■ PROVIDED ENTRIES:
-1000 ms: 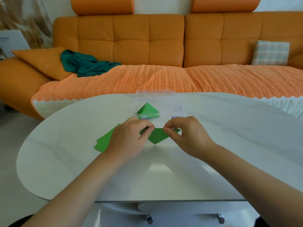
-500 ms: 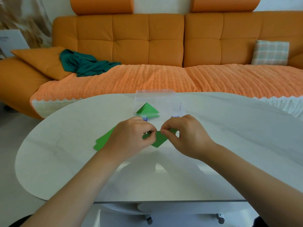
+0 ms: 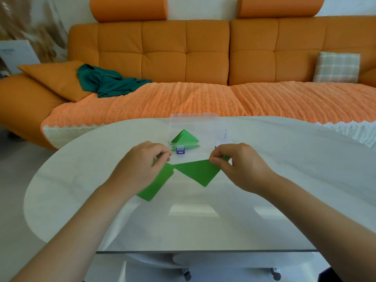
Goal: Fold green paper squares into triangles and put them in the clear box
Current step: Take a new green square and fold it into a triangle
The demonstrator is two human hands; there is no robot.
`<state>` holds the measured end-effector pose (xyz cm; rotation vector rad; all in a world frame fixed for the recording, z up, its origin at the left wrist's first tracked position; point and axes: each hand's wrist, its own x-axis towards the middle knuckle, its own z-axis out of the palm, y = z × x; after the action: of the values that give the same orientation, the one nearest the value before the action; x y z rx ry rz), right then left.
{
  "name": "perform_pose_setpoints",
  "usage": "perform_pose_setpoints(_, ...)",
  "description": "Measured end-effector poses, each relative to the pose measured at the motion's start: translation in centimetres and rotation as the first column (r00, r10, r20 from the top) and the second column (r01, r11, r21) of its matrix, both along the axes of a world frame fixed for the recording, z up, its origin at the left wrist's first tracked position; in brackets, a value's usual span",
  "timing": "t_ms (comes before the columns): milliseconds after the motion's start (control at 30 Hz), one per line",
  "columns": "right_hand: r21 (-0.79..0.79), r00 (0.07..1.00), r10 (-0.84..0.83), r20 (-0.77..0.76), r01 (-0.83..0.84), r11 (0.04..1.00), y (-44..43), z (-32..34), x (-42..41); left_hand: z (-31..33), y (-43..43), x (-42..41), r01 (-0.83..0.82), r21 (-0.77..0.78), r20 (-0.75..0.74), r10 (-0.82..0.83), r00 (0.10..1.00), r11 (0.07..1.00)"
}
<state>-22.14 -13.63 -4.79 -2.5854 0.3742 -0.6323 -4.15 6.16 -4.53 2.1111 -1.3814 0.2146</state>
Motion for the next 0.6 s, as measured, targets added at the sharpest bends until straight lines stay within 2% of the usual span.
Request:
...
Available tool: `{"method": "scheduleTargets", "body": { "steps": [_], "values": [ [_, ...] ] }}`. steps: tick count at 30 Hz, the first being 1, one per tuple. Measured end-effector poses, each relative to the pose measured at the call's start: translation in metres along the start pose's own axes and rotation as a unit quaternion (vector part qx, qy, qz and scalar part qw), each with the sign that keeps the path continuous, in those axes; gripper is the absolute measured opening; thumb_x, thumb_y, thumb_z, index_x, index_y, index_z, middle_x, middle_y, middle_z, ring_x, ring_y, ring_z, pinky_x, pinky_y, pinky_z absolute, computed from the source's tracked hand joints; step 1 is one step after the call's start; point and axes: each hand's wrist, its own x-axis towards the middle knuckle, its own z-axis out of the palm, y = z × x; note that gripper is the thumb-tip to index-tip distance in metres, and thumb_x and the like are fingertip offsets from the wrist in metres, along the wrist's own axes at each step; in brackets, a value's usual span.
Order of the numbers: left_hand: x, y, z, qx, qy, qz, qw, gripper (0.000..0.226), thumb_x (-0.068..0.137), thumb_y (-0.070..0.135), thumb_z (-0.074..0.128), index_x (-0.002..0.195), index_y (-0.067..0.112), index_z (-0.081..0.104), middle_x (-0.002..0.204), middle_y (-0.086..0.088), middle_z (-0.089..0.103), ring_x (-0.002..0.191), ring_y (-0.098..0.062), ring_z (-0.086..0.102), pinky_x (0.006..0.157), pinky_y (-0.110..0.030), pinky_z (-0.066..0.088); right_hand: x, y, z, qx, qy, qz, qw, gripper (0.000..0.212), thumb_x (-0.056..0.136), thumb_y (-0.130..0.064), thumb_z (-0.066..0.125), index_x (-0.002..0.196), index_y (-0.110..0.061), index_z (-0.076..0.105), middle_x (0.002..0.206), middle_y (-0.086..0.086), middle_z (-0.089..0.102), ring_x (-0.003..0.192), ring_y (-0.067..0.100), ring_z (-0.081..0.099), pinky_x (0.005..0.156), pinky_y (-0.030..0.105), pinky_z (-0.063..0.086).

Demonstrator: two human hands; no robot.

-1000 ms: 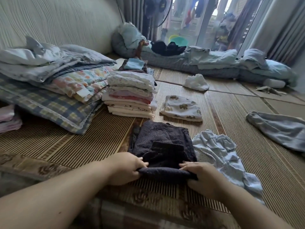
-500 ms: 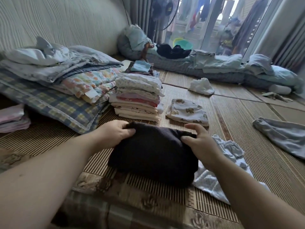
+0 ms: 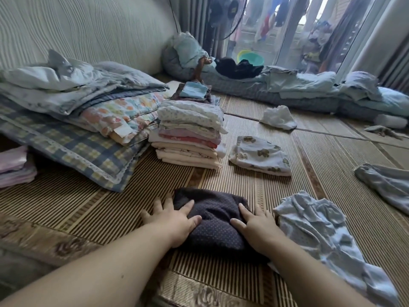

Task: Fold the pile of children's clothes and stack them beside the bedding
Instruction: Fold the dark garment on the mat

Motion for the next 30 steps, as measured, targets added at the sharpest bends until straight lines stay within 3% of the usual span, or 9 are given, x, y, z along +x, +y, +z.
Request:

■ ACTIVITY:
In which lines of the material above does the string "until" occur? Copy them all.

■ YOUR SOLUTION:
Motion for the next 0.6 s, as measured, targets added at the sharpest bends until straight lines stay within 2% of the usual span.
Motion for the next 30 steps, as measured, targets added at the sharpest bends until straight lines stay within 3% of the usual span, or 9 are given, x, y, z along +x, +y, +z.

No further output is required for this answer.